## TASK DETAILS
All of the records must come back exactly. Please repeat them in full.

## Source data
*** Block opens ***
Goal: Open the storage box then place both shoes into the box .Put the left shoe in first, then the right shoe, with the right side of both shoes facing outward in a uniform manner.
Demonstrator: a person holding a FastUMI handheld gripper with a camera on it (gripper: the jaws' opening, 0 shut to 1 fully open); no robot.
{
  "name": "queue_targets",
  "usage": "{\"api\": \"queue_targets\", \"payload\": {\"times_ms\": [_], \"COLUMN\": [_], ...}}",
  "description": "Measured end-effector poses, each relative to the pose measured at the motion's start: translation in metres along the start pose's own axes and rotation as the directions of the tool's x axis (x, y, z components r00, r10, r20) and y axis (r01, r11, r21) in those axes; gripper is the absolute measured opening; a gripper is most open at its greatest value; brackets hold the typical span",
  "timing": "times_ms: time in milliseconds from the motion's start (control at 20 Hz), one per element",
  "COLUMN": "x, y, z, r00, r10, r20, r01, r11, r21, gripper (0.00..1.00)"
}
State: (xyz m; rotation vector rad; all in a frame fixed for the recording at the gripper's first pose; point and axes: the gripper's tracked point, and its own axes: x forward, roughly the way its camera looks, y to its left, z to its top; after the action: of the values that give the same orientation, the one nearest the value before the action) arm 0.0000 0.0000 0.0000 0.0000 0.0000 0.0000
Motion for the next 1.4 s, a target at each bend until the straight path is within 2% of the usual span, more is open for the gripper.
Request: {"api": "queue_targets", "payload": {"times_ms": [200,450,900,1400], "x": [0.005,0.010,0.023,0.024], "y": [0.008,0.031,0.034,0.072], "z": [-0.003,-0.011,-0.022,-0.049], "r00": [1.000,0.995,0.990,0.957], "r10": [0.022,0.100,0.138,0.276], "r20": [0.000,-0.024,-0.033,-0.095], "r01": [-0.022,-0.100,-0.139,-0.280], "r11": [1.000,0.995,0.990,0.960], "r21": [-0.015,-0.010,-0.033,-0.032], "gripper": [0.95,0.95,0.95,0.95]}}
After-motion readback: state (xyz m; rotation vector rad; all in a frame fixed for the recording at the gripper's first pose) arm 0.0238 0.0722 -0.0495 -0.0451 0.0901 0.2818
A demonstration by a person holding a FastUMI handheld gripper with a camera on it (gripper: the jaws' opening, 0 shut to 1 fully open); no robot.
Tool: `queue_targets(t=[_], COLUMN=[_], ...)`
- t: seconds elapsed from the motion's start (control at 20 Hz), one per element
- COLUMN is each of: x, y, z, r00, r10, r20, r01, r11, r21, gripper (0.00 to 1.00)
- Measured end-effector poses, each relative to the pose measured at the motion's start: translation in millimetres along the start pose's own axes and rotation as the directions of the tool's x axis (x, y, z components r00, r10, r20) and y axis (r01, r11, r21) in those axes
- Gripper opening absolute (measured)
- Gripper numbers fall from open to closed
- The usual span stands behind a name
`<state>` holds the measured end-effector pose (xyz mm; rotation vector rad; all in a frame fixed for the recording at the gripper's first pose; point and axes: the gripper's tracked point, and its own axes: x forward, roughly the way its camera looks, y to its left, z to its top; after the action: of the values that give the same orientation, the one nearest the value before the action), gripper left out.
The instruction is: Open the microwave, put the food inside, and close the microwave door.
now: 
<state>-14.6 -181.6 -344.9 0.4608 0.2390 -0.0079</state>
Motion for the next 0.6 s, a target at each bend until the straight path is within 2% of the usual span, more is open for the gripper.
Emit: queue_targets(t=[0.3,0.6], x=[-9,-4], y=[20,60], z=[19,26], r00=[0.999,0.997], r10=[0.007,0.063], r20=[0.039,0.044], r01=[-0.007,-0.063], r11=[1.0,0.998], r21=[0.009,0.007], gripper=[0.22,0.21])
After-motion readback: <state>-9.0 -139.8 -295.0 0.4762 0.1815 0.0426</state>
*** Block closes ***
## ANSWER TO THE EXERCISE
Goal: Open the storage box then place both shoes into the box .Put the left shoe in first, then the right shoe, with the right side of both shoes facing outward in a uniform manner.
Demonstrator: a person holding a FastUMI handheld gripper with a camera on it (gripper: the jaws' opening, 0 shut to 1 fully open); no robot.
{
  "name": "queue_targets",
  "usage": "{\"api\": \"queue_targets\", \"payload\": {\"times_ms\": [_], \"COLUMN\": [_], ...}}",
  "description": "Measured end-effector poses, each relative to the pose measured at the motion's start: translation in metres along the start pose's own axes and rotation as the directions of the tool's x axis (x, y, z components r00, r10, r20) and y axis (r01, r11, r21) in those axes; gripper is the absolute measured opening; a gripper is most open at its greatest value; brackets hold the typical span",
  "timing": "times_ms: time in milliseconds from the motion's start (control at 20 Hz), one per element",
  "COLUMN": "x, y, z, r00, r10, r20, r01, r11, r21, gripper (0.00..1.00)"
}
State: (xyz m; rotation vector rad; all in a frame fixed for the recording at the gripper's first pose; point and axes: the gripper's tracked point, and its own axes: x forward, roughly the way its camera looks, y to its left, z to its top; after the action: of the values that give the same orientation, the one nearest the value before the action) arm 0.0000 0.0000 0.0000 0.0000 0.0000 0.0000
Motion for the next 1.4 s, a target at each bend until the straight path is within 2% of the usual span, more is open for the gripper.
Request: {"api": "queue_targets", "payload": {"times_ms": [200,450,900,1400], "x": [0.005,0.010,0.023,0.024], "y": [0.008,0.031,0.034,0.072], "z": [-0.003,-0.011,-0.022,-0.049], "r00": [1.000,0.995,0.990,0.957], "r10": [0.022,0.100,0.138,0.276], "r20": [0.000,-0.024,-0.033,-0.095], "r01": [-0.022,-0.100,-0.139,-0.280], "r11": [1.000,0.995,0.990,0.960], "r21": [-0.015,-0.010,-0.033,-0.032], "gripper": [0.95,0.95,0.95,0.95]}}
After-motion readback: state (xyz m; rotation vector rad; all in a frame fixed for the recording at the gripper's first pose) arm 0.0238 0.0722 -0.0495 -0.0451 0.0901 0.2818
A demonstration by a person holding a FastUMI handheld gripper with a camera on it (gripper: the jaws' opening, 0 shut to 1 fully open); no robot.
Tool: `queue_targets(t=[_], COLUMN=[_], ...)`
- t: seconds elapsed from the motion's start (control at 20 Hz), one per element
- COLUMN is each of: x, y, z, r00, r10, r20, r01, r11, r21, gripper (0.00 to 1.00)
- Measured end-effector poses, each relative to the pose measured at the motion's start: translation in millimetres along the start pose's own axes and rotation as the directions of the tool's x axis (x, y, z components r00, r10, r20) and y axis (r01, r11, r21) in those axes
- Gripper opening absolute (measured)
- Gripper numbers fall from open to closed
- The usual span stands behind a name
`<state>` holds the measured end-effector pose (xyz mm; rotation vector rad; all in a frame fixed for the recording at the gripper's first pose; point and axes: the gripper's tracked point, and its own axes: x forward, roughly the way its camera looks, y to its left, z to its top; after the action: of the values that give the same orientation, the one nearest the value before the action), gripper left out.
The instruction is: Open the microwave, put the food inside, and close the microwave door.
now: 
<state>-14.6 -181.6 -344.9 0.4608 0.2390 -0.0079</state>
Motion for the next 0.6 s, a target at each bend until the straight path is within 2% of the usual span, more is open for the gripper.
Emit: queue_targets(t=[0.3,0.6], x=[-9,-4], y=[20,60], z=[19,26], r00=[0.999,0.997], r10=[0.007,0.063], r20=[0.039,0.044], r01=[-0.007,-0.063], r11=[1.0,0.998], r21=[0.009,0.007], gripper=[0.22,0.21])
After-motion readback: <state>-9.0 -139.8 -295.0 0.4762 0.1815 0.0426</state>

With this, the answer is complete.